The opinion letter does note that no information was provided that would explain what the timeclock rounding practice was when an employee arrived late for their shift. If the same practice of rounding back to the scheduled shift time occurred, then perhaps the opinion letter would have taken a more favorable stance on the hospital’s timeclock rounding practice, assuming that it averaged out over time.

The opinion letter also emphasized that the hospital’s timekeeping system was capable of recording employees’ exact clock-in and clock-out times. That detail matters because employers who have access to precise time records may have a harder time justifying a rounding practice that results in employees losing pay for work actually performed.

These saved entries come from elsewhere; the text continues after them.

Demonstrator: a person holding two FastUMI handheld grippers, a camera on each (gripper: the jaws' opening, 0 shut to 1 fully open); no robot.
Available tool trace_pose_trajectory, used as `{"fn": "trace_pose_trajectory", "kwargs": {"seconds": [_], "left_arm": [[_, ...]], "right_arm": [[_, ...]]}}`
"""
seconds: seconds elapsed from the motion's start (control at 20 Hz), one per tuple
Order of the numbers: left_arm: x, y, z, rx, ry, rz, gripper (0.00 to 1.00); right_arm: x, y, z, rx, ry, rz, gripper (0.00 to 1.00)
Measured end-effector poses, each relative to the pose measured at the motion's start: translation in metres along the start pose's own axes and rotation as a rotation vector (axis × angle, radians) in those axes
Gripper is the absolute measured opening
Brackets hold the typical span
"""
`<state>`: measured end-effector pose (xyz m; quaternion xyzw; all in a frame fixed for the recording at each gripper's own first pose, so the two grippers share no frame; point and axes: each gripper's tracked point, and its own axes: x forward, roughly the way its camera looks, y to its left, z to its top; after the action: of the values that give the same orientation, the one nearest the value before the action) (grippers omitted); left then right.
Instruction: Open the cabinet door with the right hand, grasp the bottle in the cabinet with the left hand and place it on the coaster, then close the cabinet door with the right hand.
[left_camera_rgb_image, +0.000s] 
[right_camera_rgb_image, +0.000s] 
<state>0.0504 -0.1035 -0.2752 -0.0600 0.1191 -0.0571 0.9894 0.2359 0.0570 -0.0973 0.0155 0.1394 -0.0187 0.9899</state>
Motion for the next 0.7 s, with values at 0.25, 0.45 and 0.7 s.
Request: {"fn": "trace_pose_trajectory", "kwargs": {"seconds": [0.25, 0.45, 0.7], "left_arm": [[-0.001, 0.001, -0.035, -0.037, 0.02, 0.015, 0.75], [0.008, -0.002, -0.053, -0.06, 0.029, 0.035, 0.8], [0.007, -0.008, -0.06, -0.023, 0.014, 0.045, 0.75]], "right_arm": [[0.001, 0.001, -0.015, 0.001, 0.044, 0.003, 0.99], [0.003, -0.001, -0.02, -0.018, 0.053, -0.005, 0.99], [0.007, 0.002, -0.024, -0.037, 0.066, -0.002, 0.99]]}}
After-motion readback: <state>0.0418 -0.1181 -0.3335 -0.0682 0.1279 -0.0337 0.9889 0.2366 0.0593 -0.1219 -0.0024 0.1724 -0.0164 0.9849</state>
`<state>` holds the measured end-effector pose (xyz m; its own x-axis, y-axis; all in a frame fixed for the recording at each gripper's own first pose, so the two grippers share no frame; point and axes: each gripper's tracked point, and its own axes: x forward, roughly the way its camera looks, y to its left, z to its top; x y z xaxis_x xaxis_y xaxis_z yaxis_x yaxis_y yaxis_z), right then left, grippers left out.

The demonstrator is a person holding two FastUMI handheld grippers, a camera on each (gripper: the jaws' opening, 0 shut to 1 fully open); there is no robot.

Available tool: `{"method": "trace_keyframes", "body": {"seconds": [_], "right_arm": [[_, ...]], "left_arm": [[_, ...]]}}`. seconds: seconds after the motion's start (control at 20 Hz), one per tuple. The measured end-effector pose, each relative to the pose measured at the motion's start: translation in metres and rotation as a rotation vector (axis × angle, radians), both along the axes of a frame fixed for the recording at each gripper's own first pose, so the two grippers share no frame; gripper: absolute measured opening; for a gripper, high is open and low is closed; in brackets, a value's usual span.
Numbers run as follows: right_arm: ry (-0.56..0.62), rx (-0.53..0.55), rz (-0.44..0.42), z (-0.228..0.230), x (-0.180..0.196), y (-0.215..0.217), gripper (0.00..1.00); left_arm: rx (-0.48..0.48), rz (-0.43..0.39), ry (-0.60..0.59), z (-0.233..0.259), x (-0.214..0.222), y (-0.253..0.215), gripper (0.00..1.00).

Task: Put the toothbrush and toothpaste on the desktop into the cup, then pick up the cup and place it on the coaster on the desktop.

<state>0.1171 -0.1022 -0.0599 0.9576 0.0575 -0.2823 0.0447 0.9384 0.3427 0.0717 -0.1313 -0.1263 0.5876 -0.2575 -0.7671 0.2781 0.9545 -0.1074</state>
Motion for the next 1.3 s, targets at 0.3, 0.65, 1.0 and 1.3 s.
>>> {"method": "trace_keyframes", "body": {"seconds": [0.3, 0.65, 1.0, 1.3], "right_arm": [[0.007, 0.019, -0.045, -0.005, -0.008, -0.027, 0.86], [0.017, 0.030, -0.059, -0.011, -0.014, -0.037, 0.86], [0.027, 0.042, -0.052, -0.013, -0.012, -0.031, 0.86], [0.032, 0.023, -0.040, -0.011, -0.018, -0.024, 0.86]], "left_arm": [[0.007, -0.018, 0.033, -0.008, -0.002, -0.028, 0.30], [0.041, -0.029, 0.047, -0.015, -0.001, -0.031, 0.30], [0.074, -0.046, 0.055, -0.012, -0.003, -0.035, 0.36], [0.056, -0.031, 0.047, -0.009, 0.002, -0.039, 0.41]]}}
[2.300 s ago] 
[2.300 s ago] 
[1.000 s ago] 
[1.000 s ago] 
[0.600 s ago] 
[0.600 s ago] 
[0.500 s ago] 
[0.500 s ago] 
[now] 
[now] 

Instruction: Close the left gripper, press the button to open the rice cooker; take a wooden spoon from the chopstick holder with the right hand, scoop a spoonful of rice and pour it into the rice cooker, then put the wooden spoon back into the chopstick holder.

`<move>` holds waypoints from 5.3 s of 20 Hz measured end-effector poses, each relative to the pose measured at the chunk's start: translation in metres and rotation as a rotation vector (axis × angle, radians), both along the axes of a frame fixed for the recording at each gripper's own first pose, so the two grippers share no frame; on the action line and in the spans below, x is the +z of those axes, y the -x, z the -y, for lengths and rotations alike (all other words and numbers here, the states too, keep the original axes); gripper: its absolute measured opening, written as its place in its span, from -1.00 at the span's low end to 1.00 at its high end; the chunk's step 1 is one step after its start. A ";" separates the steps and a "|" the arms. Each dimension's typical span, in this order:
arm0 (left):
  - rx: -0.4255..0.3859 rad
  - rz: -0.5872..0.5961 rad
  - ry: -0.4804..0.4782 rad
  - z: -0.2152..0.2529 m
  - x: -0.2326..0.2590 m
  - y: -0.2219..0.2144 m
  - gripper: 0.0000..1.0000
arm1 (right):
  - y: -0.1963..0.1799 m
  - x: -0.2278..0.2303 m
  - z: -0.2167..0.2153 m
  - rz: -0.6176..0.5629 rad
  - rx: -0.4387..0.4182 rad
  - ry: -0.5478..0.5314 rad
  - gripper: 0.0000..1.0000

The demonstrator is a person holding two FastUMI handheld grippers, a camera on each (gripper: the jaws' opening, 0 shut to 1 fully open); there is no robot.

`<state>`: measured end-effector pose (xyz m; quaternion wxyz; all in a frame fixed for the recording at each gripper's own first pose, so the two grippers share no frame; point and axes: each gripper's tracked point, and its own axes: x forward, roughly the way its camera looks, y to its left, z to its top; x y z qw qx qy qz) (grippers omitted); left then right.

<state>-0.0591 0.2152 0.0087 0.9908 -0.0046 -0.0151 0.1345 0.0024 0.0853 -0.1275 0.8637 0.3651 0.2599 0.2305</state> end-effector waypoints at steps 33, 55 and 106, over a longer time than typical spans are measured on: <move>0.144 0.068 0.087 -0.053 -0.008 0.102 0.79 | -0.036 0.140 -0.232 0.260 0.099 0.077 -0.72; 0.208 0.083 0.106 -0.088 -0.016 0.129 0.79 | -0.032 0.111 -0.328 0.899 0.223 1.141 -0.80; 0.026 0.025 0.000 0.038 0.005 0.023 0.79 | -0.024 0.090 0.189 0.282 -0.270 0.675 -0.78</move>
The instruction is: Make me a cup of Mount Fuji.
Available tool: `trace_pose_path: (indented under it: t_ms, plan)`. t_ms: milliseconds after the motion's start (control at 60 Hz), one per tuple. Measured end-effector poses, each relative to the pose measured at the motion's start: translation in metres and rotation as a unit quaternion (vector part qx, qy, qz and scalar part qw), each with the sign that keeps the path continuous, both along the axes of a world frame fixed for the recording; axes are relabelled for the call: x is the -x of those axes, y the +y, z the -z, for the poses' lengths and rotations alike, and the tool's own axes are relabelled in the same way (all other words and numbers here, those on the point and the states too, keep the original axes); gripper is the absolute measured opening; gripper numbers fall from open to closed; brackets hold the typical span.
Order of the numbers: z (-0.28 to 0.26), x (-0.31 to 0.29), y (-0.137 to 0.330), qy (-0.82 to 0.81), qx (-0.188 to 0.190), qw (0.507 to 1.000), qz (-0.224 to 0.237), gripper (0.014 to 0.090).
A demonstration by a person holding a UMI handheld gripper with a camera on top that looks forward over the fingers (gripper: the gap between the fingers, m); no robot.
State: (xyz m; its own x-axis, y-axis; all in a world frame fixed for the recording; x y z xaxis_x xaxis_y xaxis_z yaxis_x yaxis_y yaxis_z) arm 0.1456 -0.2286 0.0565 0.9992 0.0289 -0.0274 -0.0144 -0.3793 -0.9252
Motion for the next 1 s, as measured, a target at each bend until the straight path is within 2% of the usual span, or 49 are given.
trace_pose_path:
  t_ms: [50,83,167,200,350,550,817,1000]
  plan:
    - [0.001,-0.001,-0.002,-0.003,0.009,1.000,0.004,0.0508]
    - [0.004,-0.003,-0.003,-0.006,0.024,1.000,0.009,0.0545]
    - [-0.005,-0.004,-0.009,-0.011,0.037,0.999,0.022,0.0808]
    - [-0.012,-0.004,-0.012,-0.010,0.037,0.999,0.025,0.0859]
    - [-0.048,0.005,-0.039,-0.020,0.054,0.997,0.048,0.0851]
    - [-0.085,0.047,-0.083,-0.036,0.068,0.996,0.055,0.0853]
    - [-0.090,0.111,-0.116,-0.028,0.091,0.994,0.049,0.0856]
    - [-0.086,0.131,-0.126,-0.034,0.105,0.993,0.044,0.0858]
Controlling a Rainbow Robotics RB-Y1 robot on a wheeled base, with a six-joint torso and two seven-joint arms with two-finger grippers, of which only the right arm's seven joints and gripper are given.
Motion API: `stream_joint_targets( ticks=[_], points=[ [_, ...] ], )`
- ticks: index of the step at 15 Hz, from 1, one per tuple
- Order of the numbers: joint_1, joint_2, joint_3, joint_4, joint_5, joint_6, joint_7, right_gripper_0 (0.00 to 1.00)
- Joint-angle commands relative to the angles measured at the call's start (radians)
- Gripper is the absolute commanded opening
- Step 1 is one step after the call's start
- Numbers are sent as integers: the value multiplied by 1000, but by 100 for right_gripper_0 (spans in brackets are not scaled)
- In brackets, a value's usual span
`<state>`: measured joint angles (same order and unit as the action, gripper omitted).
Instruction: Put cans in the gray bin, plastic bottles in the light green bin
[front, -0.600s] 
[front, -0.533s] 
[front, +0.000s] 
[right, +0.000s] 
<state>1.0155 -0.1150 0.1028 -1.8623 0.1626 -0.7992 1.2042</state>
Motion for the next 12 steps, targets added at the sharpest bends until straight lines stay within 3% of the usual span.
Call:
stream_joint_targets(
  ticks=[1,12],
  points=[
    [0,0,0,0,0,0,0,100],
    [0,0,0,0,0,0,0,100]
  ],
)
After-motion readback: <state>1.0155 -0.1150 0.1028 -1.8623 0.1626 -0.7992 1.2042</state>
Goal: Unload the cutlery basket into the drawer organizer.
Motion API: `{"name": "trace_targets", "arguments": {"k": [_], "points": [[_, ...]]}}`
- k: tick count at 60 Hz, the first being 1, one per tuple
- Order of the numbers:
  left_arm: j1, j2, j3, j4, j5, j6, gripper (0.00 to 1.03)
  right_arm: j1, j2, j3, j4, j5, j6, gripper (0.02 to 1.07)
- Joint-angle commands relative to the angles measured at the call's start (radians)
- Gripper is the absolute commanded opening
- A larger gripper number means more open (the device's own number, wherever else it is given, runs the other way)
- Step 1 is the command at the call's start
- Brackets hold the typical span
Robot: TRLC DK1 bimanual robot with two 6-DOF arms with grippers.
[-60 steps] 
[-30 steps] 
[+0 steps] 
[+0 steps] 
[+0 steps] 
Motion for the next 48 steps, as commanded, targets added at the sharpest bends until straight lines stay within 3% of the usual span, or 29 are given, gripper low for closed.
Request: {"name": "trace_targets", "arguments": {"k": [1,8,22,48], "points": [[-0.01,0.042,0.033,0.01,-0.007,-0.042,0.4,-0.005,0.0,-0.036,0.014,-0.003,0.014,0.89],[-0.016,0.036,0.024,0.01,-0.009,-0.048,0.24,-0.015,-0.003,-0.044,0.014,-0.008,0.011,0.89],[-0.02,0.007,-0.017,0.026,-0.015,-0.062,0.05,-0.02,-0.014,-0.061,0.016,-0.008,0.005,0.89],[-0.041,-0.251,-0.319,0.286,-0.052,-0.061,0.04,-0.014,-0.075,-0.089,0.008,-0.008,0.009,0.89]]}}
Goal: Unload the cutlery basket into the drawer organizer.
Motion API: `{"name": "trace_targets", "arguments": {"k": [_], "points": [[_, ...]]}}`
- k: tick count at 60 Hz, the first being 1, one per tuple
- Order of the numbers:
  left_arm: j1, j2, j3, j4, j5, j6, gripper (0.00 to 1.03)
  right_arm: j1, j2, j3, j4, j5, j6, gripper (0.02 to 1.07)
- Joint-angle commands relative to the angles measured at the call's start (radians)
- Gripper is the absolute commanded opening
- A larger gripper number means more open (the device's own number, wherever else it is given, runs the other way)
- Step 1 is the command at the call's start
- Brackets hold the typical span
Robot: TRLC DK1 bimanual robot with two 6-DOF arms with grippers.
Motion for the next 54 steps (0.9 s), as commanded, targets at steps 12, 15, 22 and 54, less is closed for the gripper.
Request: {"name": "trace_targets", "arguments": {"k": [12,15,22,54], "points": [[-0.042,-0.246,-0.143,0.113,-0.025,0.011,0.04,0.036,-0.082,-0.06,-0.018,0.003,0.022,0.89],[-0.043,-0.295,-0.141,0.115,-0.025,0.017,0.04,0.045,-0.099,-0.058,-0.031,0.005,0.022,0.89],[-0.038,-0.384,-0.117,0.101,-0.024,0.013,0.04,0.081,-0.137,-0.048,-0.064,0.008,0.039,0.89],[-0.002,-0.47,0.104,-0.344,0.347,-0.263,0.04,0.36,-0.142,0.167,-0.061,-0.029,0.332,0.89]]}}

Important Employer Takeaways

While timeclock rounding is permissible, it requires diligence on the part of employers to ensure it is being done in compliance with the law. To ensure timekeeping practices are compliant, employers should:

Review Timekeeping Practices to Ensure Compliance with State and Federal Law

While timeclock rounding is not unlawful, if the practice is not facially neutral (meaning fair and impartial on its surface) and does not average out over time (meaning it favors employees as often as it favors the employer), an employer can find themselves subject to costly wage and hour litigation for underpayment.

Audit Time Records to Ensure All Employees are Paid for All Time Worked

The only way for an employer to be confident that its timeclock rounding practices are compliant with state and federal law is to audit its time records. Therefore, employers should periodically conduct an audit on their time records to ensure that all employees are being paid for all time worked and that none are systematically undercompensated as a result of their timeclock rounding practices. Audits can also help employers identify patterns involving late punches, unauthorized hours, missed breaks, or inaccurate hour calculations that may affect payroll processing and employee compensation.

Address Operational Limitations on Tracking Employee Time

Operational challenges do not excuse an employer from paying employees for all time worked. If employees are clocking in early or out late because of limited timekeeping stations, shift-change congestion, or other workplace barriers, employers should address those issues directly rather than relying on rounding practices. Some solutions may include adding timekeeping stations, staggering shift start times, using electronic or mobile timekeeping tools, or adjusting procedures so employees can accurately record all time worked.

Utilize Exact Timekeeping When Possible

If the timekeeping system can track precise clock-in and clock-out times, employers should consider whether rounding is necessary or defensible. Employers should not continue using rounding simply because it has always been their practice. They should evaluate whether paying employees based on actual recorded time would better ensure compliance, reduce disputes, and demonstrate a good-faith effort to compensate employees for all hours worked.

Final Thoughts for Employers

DOL Opinion Letter FLSA2026-8 serves as an important reminder that timekeeping practices should be reviewed regularly for compliance. Even long-standing practices may become problematic when they no longer reflect current operations, available technology, or ever-changing legal requirements.